▶ _TASK BRIEF_
Copy the material below exactly, but only from the line with "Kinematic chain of" onward, the final line included.

Segment Start: AVAILABLE DATA

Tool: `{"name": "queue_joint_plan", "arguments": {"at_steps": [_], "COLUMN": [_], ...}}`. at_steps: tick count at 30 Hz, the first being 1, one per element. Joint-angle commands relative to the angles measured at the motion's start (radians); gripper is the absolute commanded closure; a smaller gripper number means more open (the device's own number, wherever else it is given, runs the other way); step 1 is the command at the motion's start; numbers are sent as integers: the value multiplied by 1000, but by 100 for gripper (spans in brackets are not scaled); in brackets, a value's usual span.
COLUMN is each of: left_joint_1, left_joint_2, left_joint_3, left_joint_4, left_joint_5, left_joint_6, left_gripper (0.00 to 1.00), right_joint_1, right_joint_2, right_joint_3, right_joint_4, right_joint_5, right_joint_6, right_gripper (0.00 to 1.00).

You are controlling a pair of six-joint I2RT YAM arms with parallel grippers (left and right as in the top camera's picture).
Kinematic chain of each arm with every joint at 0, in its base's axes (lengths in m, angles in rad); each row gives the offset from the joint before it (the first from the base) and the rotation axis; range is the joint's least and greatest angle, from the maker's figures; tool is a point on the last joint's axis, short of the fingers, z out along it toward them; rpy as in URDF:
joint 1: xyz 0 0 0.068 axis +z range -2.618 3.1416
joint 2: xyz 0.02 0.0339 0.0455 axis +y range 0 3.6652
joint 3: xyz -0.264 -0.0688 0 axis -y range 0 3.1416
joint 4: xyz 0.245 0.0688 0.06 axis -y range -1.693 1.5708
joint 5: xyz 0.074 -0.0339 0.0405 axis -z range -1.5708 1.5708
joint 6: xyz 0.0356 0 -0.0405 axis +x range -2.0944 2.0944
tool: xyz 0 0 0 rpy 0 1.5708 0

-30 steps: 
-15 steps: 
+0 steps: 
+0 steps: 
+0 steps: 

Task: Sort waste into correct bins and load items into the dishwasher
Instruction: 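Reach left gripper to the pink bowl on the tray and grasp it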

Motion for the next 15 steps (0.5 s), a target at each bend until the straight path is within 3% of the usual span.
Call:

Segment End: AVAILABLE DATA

▶ _RESULT OF THE EXERCISE_
Kinematic chain of each arm with every joint at 0, in its base's axes (lengths in m, angles in rad); each row gives the offset from the joint before it (the first from the base) and the rotation axis; range is the joint's least and greatest angle, from the maker's figures; tool is a point on the last joint's axis, short of the fingers, z out along it toward them; rpy as in URDF:
joint 1: xyz 0 0 0.068 axis +z range -2.618 3.1416
joint 2: xyz 0.02 0.0339 0.0455 axis +y range 0 3.6652
joint 3: xyz -0.264 -0.0688 0 axis -y range 0 3.1416
joint 4: xyz 0.245 0.0688 0.06 axis -y range -1.693 1.5708
joint 5: xyz 0.074 -0.0339 0.0405 axis -z range -1.5708 1.5708
joint 6: xyz 0.0356 0 -0.0405 axis +x range -2.0944 2.0944
tool: xyz 0 0 0 rpy 0 1.5708 0

-30 steps: 
-15 steps: 
+0 steps: 
+0 steps: 
+0 steps: 

Task: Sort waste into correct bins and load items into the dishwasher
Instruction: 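Reach left gripper to the pink bowl on the tray and grasp it
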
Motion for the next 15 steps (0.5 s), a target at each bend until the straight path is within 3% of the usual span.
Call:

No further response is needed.